Notes: Canon EOS Rebel XT, Tamron 28-300 mm VC lens. 1/30s, f/16.0, ISO 400. Focal length, 28mm.
May 19, 2009.
Today’s pic is from way back in the day, about 10 years ago. This is way before I got involved with digital, this one is a scanned in 35mm shot.
As anyone who has ever lived there knows, Colorado Springs gets some capital-c-Crazy storms that roll in off the mountains on summer afternoons. Back when I lived with my parents, I dabbled from time to time with trying to get good shots of lightning. The basic idea is pretty straightforward: You point the camera where the lightning is, and hold open the shutter. Since it’s usually dark out, you can hold open the shutter for 45 seconds or a minute, and the frame won’t be overexposed. Then, when the lightning actually flashes, you can let the shutter close.

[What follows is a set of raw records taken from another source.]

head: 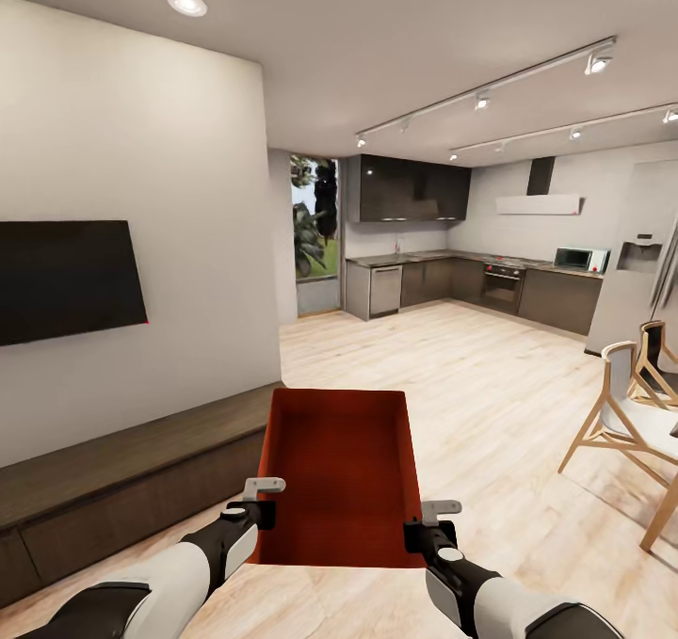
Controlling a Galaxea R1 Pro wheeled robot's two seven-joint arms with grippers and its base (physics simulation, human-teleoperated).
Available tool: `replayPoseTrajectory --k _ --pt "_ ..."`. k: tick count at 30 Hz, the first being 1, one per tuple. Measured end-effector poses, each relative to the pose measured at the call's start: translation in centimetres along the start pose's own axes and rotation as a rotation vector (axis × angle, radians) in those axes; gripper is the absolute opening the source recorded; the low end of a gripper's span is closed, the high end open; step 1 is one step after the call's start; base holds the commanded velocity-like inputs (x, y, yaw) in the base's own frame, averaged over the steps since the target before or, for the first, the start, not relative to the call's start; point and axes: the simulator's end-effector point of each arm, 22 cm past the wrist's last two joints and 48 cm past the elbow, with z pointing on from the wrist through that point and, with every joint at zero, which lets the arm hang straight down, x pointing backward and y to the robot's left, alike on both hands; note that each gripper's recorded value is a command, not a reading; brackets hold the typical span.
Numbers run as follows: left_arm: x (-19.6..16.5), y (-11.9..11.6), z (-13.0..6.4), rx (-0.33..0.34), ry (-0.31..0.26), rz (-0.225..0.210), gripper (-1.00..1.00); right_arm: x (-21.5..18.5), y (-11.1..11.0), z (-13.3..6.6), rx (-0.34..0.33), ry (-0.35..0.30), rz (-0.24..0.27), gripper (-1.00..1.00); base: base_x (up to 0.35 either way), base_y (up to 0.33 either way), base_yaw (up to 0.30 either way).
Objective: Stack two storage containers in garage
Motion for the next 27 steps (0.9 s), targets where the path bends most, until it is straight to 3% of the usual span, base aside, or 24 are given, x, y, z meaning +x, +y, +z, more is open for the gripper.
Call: replayPoseTrajectory --k 11,27 --pt "0.02 0.05 0.01 0.000 0.000 0.000 -1.00 0.01 0.04 -0.01 0.000 0.000 0.000 -1.00 0.000 0.000 -0.034" --pt "0.00 -0.04 0.00 0.000 0.000 0.000 -1.00 0.00 -0.04 0.00 0.000 0.000 0.000 -1.00 0.000 0.000 -0.257"
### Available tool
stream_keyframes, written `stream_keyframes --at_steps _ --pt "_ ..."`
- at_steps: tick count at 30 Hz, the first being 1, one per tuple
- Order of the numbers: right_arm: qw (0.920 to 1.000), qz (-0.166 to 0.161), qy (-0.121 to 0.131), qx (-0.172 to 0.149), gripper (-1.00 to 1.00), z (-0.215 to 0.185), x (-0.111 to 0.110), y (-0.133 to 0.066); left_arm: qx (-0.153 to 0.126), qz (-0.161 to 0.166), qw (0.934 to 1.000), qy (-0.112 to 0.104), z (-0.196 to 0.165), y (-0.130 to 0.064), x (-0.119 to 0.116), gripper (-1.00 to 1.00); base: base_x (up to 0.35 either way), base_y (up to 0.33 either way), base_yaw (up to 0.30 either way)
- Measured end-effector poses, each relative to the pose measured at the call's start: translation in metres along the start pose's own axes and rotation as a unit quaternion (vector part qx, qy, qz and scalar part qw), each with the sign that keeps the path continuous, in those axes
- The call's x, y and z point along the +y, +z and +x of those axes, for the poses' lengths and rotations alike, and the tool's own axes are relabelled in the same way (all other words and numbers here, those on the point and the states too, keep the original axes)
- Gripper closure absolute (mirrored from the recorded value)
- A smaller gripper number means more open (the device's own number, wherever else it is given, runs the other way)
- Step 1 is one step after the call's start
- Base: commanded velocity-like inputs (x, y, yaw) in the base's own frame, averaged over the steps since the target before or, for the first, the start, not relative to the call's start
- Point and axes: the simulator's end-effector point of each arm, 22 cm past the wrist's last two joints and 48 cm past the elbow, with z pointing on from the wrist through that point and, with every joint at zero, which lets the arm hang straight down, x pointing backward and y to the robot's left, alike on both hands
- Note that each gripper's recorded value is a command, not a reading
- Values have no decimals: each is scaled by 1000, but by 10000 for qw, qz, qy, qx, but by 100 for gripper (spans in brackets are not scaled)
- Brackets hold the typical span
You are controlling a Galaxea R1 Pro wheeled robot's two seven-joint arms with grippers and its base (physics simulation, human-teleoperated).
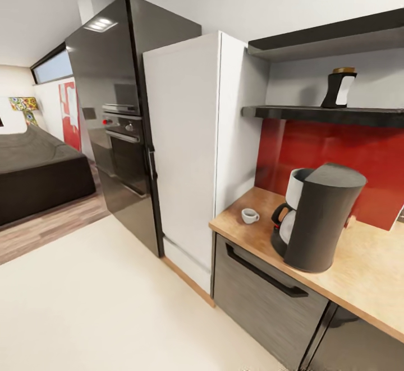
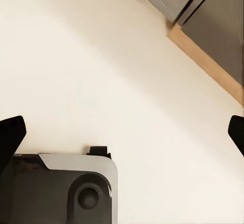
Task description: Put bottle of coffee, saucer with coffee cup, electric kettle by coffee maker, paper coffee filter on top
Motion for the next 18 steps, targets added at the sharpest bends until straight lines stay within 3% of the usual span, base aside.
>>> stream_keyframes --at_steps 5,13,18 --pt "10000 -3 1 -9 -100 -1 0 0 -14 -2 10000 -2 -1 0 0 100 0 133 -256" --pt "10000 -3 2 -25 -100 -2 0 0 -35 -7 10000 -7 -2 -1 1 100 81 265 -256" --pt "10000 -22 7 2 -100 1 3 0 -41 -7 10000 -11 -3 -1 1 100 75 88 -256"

However, there’s two problems with that: 1) that only really works if it’s nighttime, because otherwise you can’t just hold open the shutter like that, and 2) lightning is sort of hard to predict. So you usually have to keep a pretty wide angle to even get it in the frame at all, and then it usually looks pretty small in the resulting picture.
There was one storm in particular though that let me get around those issues, I’m pretty sure it was when I was back at home during summer break from college. I started out with the usual wide angle, but the lightning was hitting so hard, often, and CLOSE that I decided to try putting on the big telephoto lens, and see what came out. I got a couple great shots from that storm, this being one of them. (The other good one actually has TWO strikes in the frame, but it’s also got a bunch of houses and stuff, so I always go back and forth over which picture I actually like more. Maybe I’ll post that one sometime later.)
Here’s the map for this one: http://tinyurl.com/r9fvtp
Notes: Old Pentax 35mm camera. Unknown lens, f-stop, shutter speed, probably 200 ASA.
(Copying posts over from Facebook, backpopulating…)
May 18, 2009
I took this picture in September 2007, when Julie and I were in Europe for my buddy Trevor’s wedding. We spent the second week of our trip driving around northwestern Italy, mostly in the Aosta valley, which is surrounded by huge peaks, terminating in Mont Blanc (Monte Bianco as the Italians say), which is of course the tallest peak in the Alps.
We didn’t have a set itinerary, we just went wherever we felt like. We ended up spending a couple days at this little family owned and run hotel inside the big national park up there, Parco Nazionale Gran Paradiso (named for Gran Paradiso, which is another huge peak similar to Mont Blanc, which is inside the park boundaries.)
The park is famous for it’s hiking trails, as well as for wildlife. (They’ve got a couple species there that are either extremely rare or nonexistant outside that area, like the Ibex (a mountain goat thing) and the Chamois (a little mini deer thing). We didn’t actually see any of either, but a couple British guys we were talking to saw a bunch on the trail they were on.
Our hotel was in a little village called Valnontey, in the valley with the amazingly coincidental name of “Valnontey Valley”, at the bottom of which is, surprisingly enough, the Valnontey River. As I mentioned before, we spent two nights there, and one full day. That day was spent hiking. We walked straight out of our hotel, and right into the mountains.
The trail followed the river up the valley for a ways, then headed straight up the valley wall, and then basically did a ring around the end of the vally, hiking along huge peaks and glaciers and such. Good stuff.
Here’s a link to the map for this image: http://tinyurl.com/qj53vk
Canon EOS Rebel XT, Tamron 28-300 mm lens. 1/200s, f7.1, ISO 100. Focal length: 50mm.